> **Task to carry out**
With the first line as the start and the line containing "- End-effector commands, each" as the end, write out every line of the records exactly.

Segment Start: Exercise inputs

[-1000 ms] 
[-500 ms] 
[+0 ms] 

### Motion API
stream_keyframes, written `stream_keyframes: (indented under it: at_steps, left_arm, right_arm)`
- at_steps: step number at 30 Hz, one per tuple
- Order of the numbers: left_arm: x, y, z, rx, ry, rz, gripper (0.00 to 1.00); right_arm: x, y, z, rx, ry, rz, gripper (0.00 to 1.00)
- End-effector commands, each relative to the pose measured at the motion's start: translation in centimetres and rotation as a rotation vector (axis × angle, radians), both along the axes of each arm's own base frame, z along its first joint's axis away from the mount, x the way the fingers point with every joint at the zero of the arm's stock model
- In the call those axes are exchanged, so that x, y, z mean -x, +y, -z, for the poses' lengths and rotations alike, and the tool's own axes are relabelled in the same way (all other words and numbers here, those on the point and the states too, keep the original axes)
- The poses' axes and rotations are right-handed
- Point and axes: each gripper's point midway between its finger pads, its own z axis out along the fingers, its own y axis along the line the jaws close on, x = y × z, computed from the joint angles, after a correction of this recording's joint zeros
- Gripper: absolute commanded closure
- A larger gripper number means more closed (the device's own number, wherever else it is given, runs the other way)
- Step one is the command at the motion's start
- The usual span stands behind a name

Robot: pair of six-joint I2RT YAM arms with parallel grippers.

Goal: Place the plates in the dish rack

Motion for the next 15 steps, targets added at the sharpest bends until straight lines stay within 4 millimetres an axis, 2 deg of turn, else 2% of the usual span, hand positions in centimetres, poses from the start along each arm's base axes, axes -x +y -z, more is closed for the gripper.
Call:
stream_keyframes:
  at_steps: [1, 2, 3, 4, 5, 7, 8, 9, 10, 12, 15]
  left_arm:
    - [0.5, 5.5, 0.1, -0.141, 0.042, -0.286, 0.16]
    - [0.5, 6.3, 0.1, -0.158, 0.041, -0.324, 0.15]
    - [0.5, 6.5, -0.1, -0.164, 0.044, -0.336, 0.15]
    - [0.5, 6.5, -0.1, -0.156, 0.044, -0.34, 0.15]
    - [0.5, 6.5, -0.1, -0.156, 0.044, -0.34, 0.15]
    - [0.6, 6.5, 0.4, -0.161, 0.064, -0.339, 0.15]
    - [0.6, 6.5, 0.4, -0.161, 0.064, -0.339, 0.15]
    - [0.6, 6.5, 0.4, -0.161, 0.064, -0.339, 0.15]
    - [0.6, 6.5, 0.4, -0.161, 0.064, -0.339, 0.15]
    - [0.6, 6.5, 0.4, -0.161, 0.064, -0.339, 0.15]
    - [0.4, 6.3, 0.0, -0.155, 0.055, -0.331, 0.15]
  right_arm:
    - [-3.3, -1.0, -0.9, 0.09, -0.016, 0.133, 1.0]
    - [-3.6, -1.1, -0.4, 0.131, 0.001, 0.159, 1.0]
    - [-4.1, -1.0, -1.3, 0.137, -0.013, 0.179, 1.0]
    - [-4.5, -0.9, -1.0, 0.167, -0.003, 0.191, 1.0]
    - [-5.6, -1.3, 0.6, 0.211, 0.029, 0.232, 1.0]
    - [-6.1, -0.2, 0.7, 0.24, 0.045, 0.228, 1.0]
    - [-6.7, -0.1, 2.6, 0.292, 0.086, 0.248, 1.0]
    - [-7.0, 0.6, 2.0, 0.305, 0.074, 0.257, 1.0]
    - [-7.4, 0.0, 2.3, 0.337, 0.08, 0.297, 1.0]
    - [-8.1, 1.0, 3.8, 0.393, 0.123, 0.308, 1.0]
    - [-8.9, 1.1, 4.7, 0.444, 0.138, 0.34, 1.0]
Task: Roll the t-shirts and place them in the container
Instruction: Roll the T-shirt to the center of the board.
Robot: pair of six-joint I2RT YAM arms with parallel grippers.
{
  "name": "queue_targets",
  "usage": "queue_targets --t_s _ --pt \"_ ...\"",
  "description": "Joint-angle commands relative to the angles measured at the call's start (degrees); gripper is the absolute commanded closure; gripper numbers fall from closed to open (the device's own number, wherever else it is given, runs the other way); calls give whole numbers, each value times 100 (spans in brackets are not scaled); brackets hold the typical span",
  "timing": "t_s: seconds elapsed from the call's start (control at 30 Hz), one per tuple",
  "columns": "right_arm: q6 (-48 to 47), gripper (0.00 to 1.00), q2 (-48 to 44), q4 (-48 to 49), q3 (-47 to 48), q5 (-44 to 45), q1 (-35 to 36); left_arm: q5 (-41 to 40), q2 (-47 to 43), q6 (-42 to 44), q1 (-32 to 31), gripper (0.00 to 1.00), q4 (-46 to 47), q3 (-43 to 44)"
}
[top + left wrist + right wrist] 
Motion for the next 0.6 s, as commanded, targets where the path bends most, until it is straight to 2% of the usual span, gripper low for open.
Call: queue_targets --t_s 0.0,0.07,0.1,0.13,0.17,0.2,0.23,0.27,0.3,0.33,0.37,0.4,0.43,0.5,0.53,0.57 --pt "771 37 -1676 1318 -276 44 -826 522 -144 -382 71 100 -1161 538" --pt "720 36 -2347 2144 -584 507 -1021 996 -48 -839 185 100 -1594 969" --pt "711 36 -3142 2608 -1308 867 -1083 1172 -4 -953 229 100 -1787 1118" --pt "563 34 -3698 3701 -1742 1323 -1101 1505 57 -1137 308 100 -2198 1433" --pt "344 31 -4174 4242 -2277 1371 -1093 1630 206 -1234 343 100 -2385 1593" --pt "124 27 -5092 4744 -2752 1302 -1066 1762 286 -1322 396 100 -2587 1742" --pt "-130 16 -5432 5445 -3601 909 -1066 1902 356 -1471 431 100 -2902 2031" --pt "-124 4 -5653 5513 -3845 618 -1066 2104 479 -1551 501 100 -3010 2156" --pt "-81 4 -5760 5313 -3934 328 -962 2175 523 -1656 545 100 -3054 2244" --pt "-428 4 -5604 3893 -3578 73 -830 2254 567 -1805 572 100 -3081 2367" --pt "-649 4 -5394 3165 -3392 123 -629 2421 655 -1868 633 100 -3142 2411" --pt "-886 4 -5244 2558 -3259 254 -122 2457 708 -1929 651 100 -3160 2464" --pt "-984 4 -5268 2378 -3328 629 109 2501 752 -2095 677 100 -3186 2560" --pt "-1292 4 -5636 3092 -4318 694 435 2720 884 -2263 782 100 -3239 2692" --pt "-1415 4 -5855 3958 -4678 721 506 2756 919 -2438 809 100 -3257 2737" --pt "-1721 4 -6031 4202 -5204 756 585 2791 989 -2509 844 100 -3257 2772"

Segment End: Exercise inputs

> **Reply**
[-1000 ms] 
[-500 ms] 
[+0 ms] 

### Motion API
stream_keyframes, written `stream_keyframes: (indented under it: at_steps, left_arm, right_arm)`
- at_steps: step number at 30 Hz, one per tuple
- Order of the numbers: left_arm: x, y, z, rx, ry, rz, gripper (0.00 to 1.00); right_arm: x, y, z, rx, ry, rz, gripper (0.00 to 1.00)
- End-effector commands, each relative to the pose measured at the motion's start: translation in centimetres and rotation as a rotation vector (axis × angle, radians), both along the axes of each arm's own base frame, z along its first joint's axis away from the mount, x the way the fingers point with every joint at the zero of the arm's stock model

This answer has now been given in full.